2) Edulcorantes alcohólicos: estos productos derivan de monosacáridos y los encontrarás bajo los nombres de sorbitol, manitol y xilitol, entre otros. Según la Clínica Mayo, los alcoholes del azúcar son carbohidratos que están naturalmente en frutas y vegetales, pero también pueden ser manufacturados. No están considerados como endulzantes intensos porque no son más dulces que el azúcar. Otro dato importante es que contienen calorías, aunque en un número menor que el azúcar.

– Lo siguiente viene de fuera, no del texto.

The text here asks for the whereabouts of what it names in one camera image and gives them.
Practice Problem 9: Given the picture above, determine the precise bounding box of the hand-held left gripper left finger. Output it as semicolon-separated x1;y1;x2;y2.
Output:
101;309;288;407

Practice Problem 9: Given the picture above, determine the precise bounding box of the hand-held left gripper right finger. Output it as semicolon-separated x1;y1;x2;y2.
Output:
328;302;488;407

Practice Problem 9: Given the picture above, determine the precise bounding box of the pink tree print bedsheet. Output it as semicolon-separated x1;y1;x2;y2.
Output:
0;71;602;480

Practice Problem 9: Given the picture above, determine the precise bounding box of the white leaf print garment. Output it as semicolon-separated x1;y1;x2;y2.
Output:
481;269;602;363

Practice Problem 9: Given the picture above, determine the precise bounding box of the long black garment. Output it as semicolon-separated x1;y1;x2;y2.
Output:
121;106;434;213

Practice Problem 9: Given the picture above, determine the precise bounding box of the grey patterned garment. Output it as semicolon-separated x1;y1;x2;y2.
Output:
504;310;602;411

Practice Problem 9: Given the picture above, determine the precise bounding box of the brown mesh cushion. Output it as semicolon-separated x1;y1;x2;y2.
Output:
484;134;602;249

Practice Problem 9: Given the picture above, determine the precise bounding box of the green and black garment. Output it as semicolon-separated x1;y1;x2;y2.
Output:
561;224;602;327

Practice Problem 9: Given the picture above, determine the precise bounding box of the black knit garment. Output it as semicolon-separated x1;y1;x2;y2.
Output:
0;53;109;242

Una precaución respecto de ellos es que pueden tener un efecto laxativo y provocar diarrea, hinchazón y gases.

3) Sustitutos naturales: en este grupo encontramos la miel de abeja, maple y agave, entre otros, los cuales son calóricos y terminan en el organismo como glucosa y fructosa, como se explica en el sitio de la Clínica Mayo y, por lo tanto, deben consumirse con cautela.

“Respecto de la miel de abeja y la miel de agave, estos son productos que contienen calorías y, si bien algún tipo de literatura les atribuye efectos favorables para la salud, su consumo debe estar regulado por la moderación, particularmente cuando se trata de un individuo con problemas de sobrepeso, obesidad o diabetes”, advierte el nutricionista.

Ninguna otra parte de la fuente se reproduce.